Она вскочила с дивана, накинула шелковый халат, на ощупь кое-как пригладила гребнем рыжие кудри. Потом выставила на стол графинчик водки и немудреную закуску. Салов налил полстакана и выпил одним махом, не закусывая.
Потом прислушался к себе и налил еще на два пальца водки, после чего подцепил на вилку кусок колбасы и поглядел на Лелю маслеными глазами. Под его взглядом она потрогала деньги, пытаясь определить, сколько же там всего.
– Куда? – Он накрыл ее руку своей, и опять пахнуло чем-то незнакомым и сладковатым. – Не все тут твое. Полторы тысячи нужно Ваське Губарю отдать, как договаривались. На революционное дело! – серьезно и строго сказал он. – А остальные полторы – наши.

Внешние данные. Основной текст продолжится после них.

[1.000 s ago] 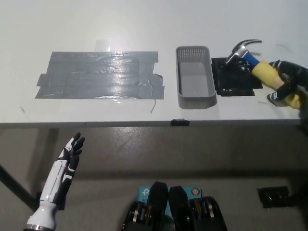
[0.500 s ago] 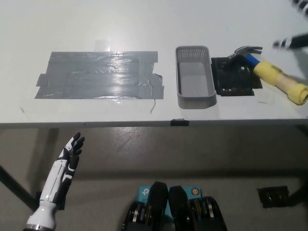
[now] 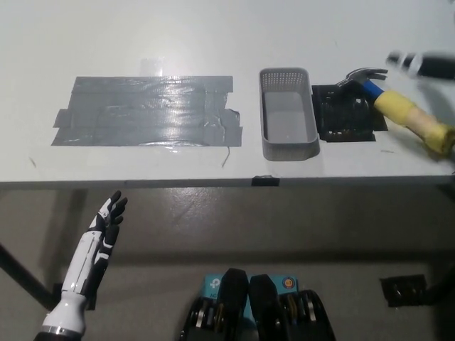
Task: The robot picks the hammer with right hand and hits the black area on the desk and places it back.
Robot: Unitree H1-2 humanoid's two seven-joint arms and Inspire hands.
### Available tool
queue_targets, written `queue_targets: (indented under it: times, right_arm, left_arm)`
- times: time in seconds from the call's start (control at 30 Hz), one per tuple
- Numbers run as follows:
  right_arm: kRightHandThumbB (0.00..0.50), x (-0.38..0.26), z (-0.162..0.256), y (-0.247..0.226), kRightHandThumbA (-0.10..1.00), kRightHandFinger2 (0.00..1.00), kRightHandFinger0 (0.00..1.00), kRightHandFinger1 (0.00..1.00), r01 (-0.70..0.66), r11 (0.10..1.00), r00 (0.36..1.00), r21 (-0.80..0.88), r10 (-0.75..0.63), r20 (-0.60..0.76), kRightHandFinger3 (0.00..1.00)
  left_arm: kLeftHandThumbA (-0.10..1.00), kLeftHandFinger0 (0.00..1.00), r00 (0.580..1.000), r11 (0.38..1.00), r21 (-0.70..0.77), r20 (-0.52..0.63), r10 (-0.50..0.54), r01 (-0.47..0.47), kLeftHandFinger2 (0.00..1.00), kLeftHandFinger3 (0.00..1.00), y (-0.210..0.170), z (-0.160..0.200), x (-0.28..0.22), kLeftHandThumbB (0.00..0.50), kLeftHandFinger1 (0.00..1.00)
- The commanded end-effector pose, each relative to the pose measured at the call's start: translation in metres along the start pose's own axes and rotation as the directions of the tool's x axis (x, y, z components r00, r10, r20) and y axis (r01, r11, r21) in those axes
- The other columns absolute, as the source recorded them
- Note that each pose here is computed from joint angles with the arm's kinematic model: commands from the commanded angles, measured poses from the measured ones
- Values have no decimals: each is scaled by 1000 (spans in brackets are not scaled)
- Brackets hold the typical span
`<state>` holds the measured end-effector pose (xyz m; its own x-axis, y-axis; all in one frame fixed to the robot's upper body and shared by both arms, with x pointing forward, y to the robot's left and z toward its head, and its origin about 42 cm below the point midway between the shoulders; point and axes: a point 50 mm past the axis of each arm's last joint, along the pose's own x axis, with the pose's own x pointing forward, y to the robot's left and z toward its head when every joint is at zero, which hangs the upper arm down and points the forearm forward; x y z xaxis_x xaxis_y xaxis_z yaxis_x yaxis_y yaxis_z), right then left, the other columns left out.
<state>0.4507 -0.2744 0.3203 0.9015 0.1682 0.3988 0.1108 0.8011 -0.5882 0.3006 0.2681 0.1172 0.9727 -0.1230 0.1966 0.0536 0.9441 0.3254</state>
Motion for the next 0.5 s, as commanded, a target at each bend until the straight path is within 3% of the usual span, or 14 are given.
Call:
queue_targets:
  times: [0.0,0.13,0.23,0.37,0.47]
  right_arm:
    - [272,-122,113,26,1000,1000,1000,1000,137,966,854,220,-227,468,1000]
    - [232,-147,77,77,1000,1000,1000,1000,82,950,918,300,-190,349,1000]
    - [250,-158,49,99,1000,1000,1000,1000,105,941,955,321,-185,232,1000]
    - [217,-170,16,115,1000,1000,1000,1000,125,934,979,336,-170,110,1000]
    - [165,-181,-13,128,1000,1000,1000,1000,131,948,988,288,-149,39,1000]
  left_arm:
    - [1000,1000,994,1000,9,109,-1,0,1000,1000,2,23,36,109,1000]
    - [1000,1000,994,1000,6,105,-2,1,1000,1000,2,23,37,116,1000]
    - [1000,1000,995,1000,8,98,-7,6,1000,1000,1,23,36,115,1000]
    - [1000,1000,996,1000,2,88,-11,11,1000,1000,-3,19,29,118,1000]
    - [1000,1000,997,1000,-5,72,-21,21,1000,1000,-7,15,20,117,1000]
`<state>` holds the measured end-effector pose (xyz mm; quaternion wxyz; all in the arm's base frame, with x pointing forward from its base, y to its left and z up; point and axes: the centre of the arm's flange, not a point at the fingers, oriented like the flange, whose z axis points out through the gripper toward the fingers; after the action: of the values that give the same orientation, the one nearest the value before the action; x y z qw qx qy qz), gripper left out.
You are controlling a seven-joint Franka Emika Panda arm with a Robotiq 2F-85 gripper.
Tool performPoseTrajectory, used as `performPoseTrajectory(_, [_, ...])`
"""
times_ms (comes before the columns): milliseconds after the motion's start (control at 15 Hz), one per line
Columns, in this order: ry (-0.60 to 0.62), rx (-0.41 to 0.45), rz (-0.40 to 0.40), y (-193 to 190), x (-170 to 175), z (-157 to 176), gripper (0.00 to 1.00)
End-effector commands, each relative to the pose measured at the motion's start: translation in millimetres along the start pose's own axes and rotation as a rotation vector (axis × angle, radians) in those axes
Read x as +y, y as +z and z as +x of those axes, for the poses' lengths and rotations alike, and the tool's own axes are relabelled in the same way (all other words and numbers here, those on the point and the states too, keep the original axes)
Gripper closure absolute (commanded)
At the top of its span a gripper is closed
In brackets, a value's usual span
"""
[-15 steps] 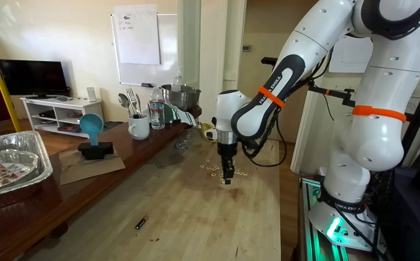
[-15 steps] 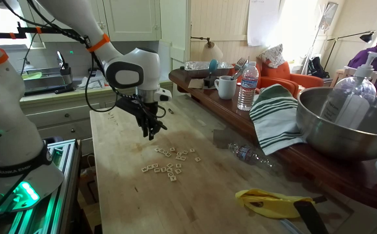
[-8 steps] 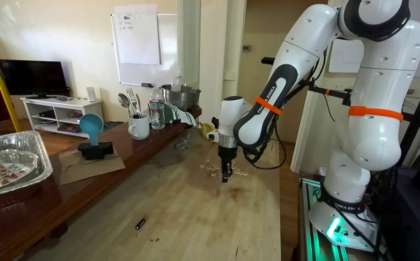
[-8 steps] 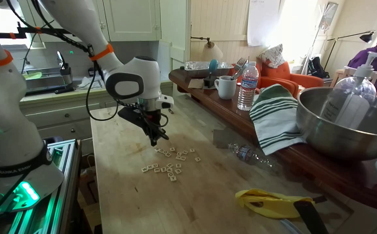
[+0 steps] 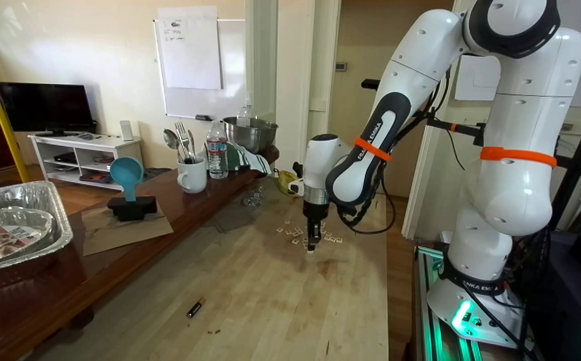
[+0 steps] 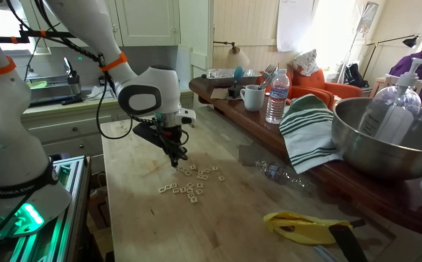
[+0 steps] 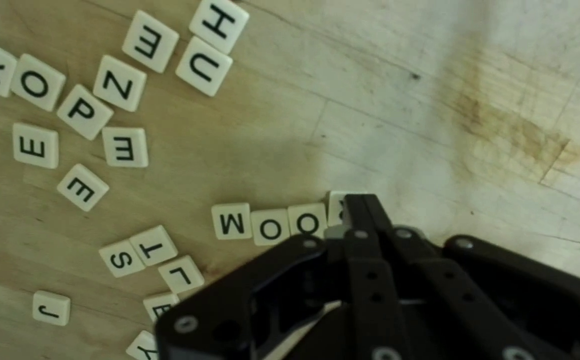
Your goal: Replace the r tile letter with the z tile letter, then move the a tile letter to the right
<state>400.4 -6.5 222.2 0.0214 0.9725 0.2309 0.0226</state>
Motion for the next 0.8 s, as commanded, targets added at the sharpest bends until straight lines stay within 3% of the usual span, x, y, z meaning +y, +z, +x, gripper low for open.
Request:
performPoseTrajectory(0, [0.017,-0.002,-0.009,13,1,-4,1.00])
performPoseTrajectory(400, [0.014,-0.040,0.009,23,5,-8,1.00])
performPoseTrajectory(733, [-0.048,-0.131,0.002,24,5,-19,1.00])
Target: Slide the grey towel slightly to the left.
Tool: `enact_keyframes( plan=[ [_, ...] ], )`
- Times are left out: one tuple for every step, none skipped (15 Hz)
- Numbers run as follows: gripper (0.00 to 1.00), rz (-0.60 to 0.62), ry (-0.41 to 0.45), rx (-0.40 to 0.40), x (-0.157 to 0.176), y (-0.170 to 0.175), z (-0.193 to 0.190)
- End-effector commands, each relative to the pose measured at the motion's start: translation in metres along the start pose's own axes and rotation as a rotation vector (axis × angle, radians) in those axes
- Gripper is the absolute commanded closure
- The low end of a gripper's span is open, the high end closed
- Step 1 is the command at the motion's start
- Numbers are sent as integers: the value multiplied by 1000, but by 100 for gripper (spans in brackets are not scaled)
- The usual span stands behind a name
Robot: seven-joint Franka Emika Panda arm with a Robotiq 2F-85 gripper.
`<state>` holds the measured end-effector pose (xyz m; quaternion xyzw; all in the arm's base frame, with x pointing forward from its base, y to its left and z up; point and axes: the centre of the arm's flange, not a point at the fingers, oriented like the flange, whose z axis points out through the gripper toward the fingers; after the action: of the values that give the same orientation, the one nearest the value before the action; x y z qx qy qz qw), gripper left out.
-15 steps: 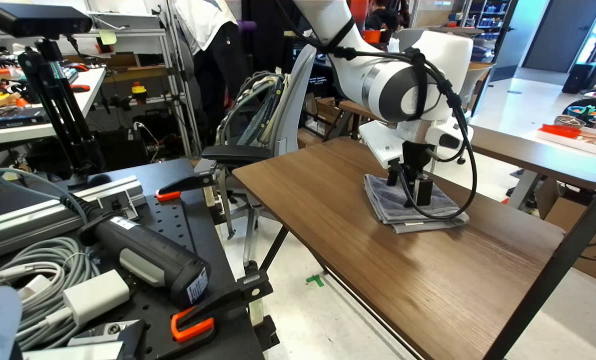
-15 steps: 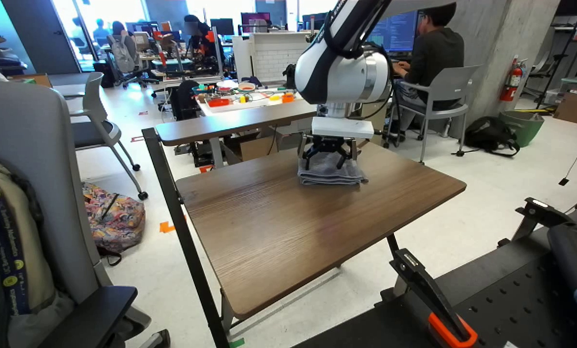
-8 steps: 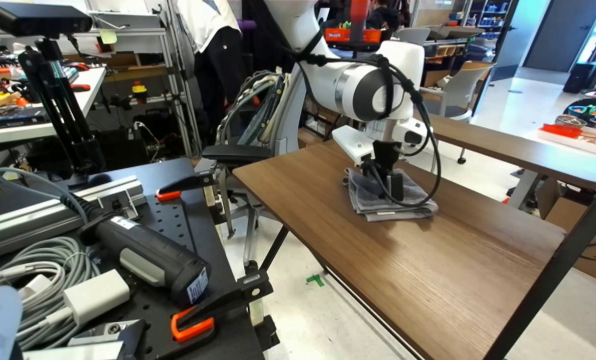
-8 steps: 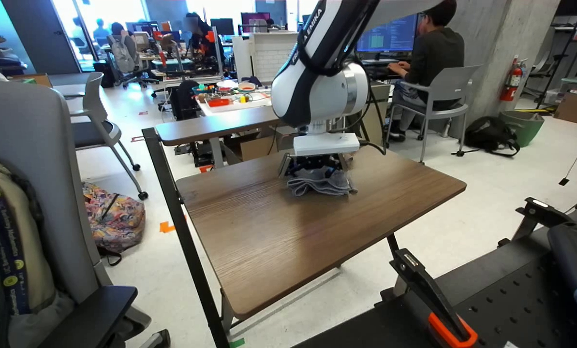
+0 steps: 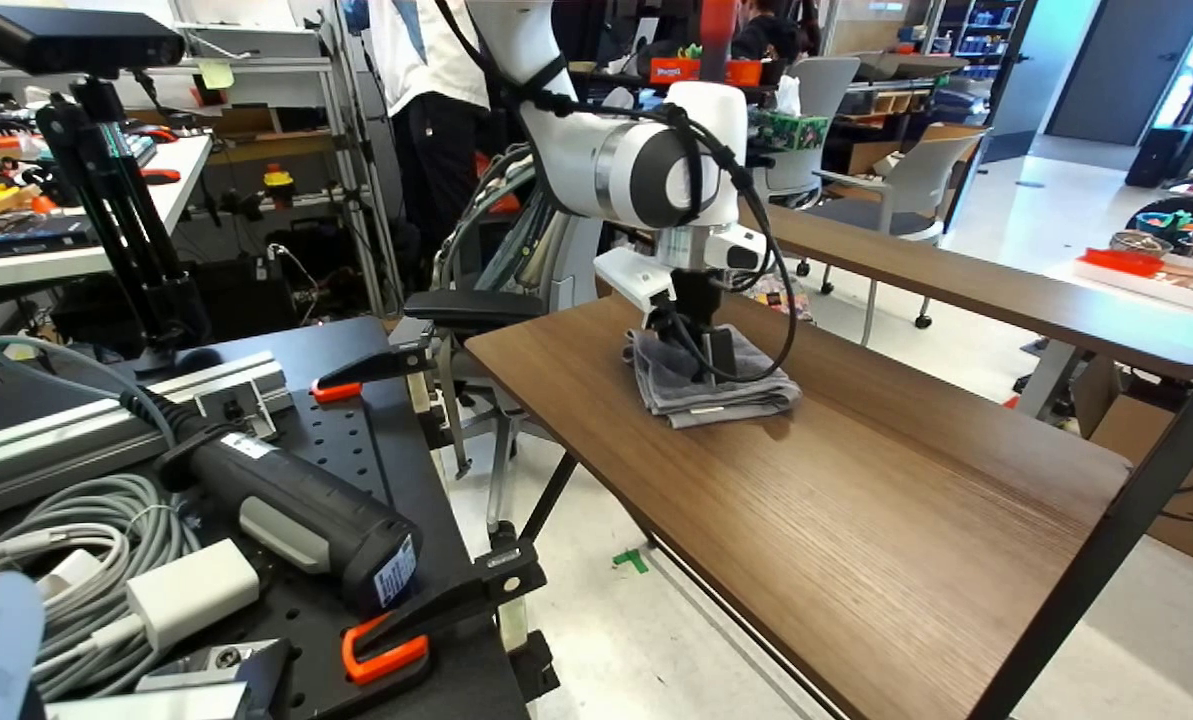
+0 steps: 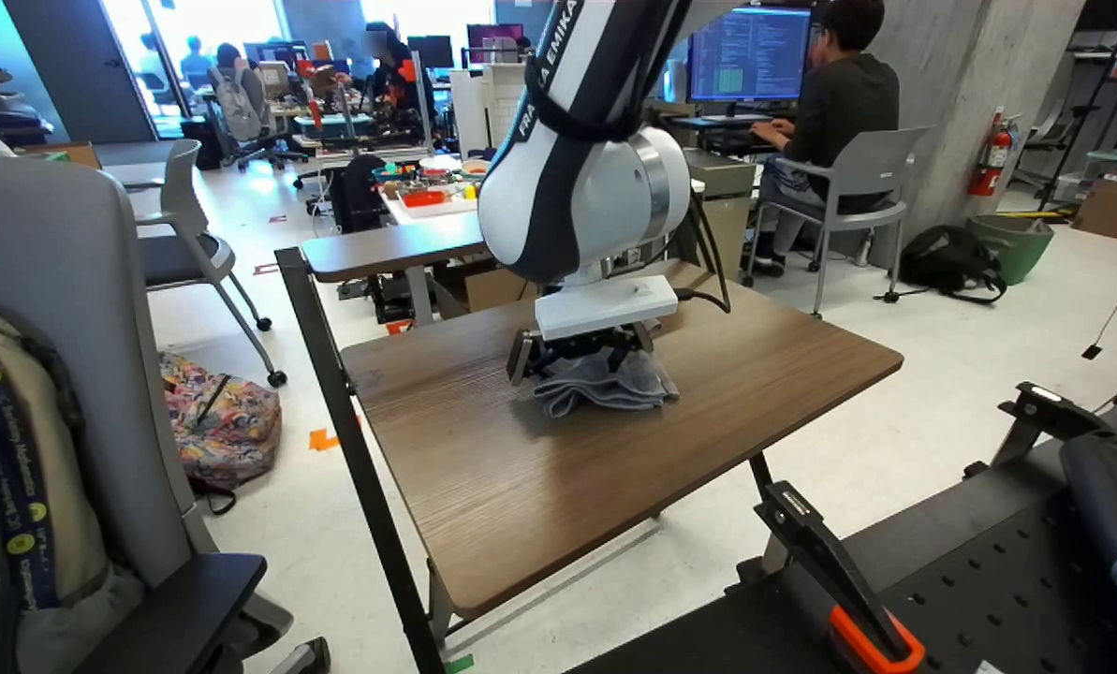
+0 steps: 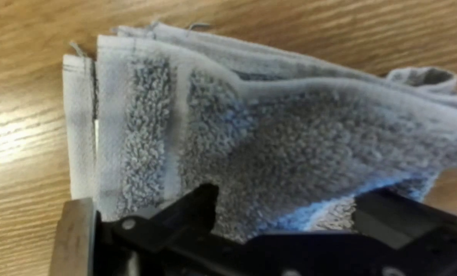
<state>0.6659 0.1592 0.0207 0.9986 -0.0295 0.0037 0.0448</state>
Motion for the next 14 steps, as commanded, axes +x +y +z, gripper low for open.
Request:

Куплю тебе завтра ту браслетку, что показывала на той неделе. Носи, мне не жалко.
Одним движением он посадил Лелю на колени. Совсем близко она увидела его веселые, с сумасшедшинкой глаза. Он потянул на себя поясок халата.
– Подожди! – Леля вырвалась и прикрутила фитиль керосиновой лампы, затем в темноте, натыкаясь на мебель, нашла постель. Салов уже ждал ее там, требовательный и горячий.
Леля проснулась рано. В тесной постели было неудобно спать вдвоем. Салов раскинулся на спине и храпел. Она неприязненно покосилась на него и спустила ноги с кровати. Деньги валялись на столе – три тысячи. Леля собрала их и спрятала в укромное место, потом вздохнула и стала собираться – у нее было неотложное дело. Она умылась, припудрила веснушки, расчесала перед зеркалом рыжие волосы и заколола их гладко, потом надела поверх темного узкого платья теплый суконный жакет, отороченный мехом, и маленькую шляпку с вуалью.
Собираясь уходить, она бросила последний взгляд на спящего и тут вздрогнула.
Его рука, высунувшаяся из-под одеяла, была выпачкана чем-то коричнево-красным.
Она подошла ближе, потом вдруг метнулась к стулу, где валялась шинель, – так и есть, на рукаве Леля увидела ржавые пятна.
«Это кровь! – поняла Леля. – У него руки в крови. В чужой крови. Ясно, откуда у него деньги: вчера они убили человека. Очевидно, какого-нибудь богатого коммерсанта. Понятно теперь, чем от него пахло – кровью и смертью…»
И, когда до Лели дошло, что этими самыми руками, которыми вчера ночью он убивал человека, Салов прикасался к ее телу, ей стало дурно. Со стоном она прислонилась к двери. Салов проснулся, сел на кровати и вытащил из-под подушки пистолет.
– Что, что случилось?
В одно мгновение она поняла, что весь вчерашний кураж у него прошел, что он вспомнил про ночное убийство и теперь жутко боится, что его найдут.
– Успокойся, ничего не случилось, – холодно сказала она, – спи, еще рано.